A mutual agreement is settled on through negotiations between a willing seller and a willing buyer.

EXAMPLES

1. Goodwill Based on a multiple of the average earnings

James paid an amount of money for a business that included goodwill valued at 3 years of the company's average earnings for the preceding 4 years. The earnings for the preceding 4 years were $78,000 for the first year, $98000 for the second year, $104000 for the third year and $120000 in the fourth year. Find the value placed on goodwill.

Solution: First, find the average net income:

$78000 + $98000 + $104000 + $120000 = $400000

$400000 / 4 = $100,000 average net income

Then, find the value of goodwill by multiplying: Average Earnings ($100000) x Multiplier (3) = $300,000

However, this method ignores the concept of extra earnings as the basis for estimating the value of goodwill.

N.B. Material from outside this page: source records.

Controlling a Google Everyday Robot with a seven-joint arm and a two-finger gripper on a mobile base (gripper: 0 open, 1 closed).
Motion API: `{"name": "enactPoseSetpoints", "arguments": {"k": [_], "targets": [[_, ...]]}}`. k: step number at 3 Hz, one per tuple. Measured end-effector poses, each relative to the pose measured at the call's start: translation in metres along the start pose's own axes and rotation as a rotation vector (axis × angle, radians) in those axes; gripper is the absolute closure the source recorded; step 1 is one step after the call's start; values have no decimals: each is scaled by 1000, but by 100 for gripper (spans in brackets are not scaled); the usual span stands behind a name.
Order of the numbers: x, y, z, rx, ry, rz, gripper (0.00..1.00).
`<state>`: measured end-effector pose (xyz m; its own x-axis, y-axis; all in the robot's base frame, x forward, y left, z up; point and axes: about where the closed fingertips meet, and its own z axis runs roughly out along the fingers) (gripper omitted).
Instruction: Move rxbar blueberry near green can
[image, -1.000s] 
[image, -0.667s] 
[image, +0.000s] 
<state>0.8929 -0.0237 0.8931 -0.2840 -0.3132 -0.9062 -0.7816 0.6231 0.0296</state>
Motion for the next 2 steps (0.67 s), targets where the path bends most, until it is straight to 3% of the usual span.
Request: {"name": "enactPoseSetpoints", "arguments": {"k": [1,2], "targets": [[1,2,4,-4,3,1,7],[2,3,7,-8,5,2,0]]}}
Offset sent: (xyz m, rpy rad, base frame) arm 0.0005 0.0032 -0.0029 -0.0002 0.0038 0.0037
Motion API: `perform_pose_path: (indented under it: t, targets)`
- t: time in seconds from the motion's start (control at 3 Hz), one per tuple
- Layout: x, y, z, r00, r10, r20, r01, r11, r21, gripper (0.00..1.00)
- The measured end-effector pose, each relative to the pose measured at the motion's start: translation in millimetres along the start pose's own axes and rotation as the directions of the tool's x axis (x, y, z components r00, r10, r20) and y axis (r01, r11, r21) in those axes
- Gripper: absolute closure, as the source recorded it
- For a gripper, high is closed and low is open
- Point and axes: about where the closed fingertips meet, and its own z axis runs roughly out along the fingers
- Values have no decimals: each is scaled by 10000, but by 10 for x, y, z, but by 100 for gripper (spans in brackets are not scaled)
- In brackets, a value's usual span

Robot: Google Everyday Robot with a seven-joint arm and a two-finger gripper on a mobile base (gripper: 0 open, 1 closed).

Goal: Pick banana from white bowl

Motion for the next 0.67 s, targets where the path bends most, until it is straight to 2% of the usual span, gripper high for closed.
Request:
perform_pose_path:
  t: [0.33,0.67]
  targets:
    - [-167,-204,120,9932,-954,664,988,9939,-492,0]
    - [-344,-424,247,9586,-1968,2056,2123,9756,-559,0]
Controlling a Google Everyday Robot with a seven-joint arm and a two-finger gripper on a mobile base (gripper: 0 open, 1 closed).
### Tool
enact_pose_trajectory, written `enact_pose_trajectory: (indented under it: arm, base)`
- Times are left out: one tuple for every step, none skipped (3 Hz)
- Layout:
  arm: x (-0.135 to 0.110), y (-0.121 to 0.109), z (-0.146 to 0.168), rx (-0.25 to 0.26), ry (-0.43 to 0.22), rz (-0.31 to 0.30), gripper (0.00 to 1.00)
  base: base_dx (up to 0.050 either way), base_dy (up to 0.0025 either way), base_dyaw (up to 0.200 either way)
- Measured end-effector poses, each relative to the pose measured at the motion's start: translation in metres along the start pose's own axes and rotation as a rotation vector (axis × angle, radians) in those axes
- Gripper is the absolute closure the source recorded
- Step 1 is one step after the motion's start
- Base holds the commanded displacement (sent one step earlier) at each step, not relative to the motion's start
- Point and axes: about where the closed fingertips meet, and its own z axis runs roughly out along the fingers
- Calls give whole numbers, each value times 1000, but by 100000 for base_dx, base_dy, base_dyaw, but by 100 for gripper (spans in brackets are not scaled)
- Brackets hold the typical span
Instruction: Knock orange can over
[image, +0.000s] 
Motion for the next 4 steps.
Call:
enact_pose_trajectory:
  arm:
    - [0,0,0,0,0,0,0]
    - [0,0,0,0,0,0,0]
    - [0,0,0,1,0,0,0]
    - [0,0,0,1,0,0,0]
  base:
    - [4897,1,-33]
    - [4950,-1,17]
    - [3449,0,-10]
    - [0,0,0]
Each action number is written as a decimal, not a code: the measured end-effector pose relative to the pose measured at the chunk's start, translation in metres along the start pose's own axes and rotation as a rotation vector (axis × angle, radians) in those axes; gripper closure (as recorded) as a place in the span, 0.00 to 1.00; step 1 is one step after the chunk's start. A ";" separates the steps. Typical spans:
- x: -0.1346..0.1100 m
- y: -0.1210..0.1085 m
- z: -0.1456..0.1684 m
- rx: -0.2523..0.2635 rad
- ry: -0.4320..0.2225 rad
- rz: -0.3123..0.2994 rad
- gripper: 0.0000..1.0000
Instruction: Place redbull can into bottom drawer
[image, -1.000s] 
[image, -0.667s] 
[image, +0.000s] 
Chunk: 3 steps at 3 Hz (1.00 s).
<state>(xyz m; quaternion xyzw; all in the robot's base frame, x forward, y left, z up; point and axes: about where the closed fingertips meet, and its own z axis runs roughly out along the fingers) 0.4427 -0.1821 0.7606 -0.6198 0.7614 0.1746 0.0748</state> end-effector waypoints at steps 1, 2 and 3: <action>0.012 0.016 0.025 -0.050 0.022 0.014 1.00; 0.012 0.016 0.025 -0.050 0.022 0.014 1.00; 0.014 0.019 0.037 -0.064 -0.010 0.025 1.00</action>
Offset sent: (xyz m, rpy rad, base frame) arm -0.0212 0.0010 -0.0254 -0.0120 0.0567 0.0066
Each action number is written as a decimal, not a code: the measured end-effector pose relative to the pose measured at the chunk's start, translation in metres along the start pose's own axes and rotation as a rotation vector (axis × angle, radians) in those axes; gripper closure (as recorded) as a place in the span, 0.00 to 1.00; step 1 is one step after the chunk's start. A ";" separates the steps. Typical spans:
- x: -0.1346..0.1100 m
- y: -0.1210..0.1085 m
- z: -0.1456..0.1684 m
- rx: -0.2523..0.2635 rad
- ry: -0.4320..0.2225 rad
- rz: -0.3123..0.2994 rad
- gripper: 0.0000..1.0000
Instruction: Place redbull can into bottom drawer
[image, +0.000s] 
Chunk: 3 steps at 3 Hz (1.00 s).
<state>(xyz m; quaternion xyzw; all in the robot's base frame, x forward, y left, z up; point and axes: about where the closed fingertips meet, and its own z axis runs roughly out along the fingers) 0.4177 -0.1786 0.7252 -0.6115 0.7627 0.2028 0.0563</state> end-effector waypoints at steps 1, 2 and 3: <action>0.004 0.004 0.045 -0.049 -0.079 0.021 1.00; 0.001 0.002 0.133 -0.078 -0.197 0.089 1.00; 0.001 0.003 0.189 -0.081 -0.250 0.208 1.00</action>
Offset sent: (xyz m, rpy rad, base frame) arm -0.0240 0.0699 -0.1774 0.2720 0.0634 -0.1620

2. Goodwill Based on the Capitalized Value of the Extra Earnings

Techso Corporation financial records indicate that its average annual net income is $28,000 and the owner's investment (net worth) in the company is $260,000. The normal rate of return on capital invested in similar businesses is 10%. Find the value of goodwill by capitalizing the extra earnings at the same rate of return.

Solution:

Net worth ($260,000); Average annual net income ($28,000)

Normal earnings for industry ($260,000 x 10%) = $26,000

Extra earnings ($28,000 - $26,000) = $2000

Find the value of goodwill by capitalizing the extra earnings by 10% i.e. Extra earnings ($2000) / Normal rate of return (10%) = $20,000

3. Goodwill Based on a Multiple of the Extra Earnings

Techso Corporation financial records reveal that its average annual net income is $28,000 and the investment in the company is $260,000. The normal rate of return on capital invested in similar businesses is 10%. Assuming that the extra earnings will continue for 3 years in the future, find the value of goodwill.

Solution:

Net worth ($260,000); Average annual net income ($28,000)

Normal earnings for industry ($260,000 x 10%) = $26,000

Extra earnings ($28,000 - $26,000) = $2000

Find the value of goodwill by multiplying Extra earnings ($2000) by Multiplier (3) = $6,000

4. Arbitrary Value of Goodwill

An apparent arbitrary value of goodwill can be added to corporate valuation of a company. In this case, it is not a function of the company's revenue or earnings. It is more intangible. Often an arbitrary goodwill value is placed on the value of a company base on the acquiring company's perceived future value of investment due to factors such as the belief that company's synergy will provide an earnings multiplier or the market penetration of the company where the acquiring company believes that the cost to penetrate the market is worth a much higher multiple.

Sycamore Associates has large footprint with a specific government agency that is believed to have substantially increasing budgets over the next decade. To acquire Sycamore Associates, an arbitrary value of goodwill is embedded in the corporate buy-out offer. This goodwill can not be defended by either revenue or earnings, but by a belief that market penetration with the agency would take too long and cost too much in the short-term horizon.

REFERENCES

Loyce C.G. Business Mathematics. A College Course. South-Western Publishing Co.USA.